Lundi 3 novembre 2008, à la troisième DPJ.
Je me trouvais face à Christian et lui relatai mes entretiens avec les familles des jeunes victimes interrogées trois jours auparavant.
– Et tu n’as trouvé aucun point commun entre les gamins Villon et Jolih ? me demanda-t-il.
– On peut pas faire plus différent.
– Genre ?
– Le fils Jolih, limite autiste. L’autre a des parents obnubilés par le fric. Il passait son temps à bouquiner, sans doute pour oublier.
– Il n’était pas en retard…
– Qu’est-ce que tu veux dire ?
– J’ai un neveu qui a six ans. C’est l’âge où l’on apprend à lire. Je lui ai offert un livre pour son anniversaire, croyant bien faire. Il a pris ça comme une punition. Ton gamin devait être doué.

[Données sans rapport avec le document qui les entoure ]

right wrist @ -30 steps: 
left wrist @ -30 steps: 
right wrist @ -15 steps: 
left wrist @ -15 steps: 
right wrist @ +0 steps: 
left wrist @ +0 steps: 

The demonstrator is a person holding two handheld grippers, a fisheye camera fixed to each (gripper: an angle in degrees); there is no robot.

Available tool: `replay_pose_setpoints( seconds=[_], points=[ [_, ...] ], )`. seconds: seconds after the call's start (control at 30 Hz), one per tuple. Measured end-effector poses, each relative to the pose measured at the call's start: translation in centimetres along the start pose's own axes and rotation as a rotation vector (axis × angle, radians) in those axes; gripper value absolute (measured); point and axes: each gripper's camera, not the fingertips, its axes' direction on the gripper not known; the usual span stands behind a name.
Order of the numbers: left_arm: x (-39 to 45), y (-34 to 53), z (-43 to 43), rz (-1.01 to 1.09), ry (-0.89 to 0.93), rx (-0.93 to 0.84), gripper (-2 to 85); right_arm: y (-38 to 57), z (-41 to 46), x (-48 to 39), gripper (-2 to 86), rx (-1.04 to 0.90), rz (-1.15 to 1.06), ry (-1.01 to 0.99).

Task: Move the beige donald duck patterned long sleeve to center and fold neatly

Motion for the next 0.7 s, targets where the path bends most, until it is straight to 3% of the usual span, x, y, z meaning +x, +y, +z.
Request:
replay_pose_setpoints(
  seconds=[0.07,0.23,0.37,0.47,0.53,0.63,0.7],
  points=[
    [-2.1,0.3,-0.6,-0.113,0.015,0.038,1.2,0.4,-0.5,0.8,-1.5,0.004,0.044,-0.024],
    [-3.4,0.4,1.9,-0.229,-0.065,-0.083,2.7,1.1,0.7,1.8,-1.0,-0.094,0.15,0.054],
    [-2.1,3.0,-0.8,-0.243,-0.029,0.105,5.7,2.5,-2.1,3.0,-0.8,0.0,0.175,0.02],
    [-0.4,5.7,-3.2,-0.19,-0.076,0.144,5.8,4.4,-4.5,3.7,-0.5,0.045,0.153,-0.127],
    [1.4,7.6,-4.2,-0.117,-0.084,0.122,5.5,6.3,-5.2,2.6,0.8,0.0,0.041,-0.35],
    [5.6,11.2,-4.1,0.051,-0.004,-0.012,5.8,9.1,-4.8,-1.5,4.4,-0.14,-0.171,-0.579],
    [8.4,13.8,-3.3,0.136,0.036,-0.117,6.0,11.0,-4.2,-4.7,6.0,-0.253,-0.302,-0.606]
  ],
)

Le silence qui suivit était de ceux qui précèdent les verdicts. Sans nous concerter, nous prîmes chacun un dossier. Berckman consulta l’affaire Luzignan et lut l’interrogatoire mené auprès de l’institutrice de la petite Vanessa : première de sa classe. Je parcourus le rapport Moulin-Vert. Le fils Arturo, six ans, celui qui vivait avec son père au quatrième étage, lisait également. Cela n’en faisait pas un génie mais démontrait son intérêt précoce pour la lecture. Jordan, malgré une atonie critique, avait des résultats excellents. Sa mère avait insisté sur ce point. Je saisis la prophétie.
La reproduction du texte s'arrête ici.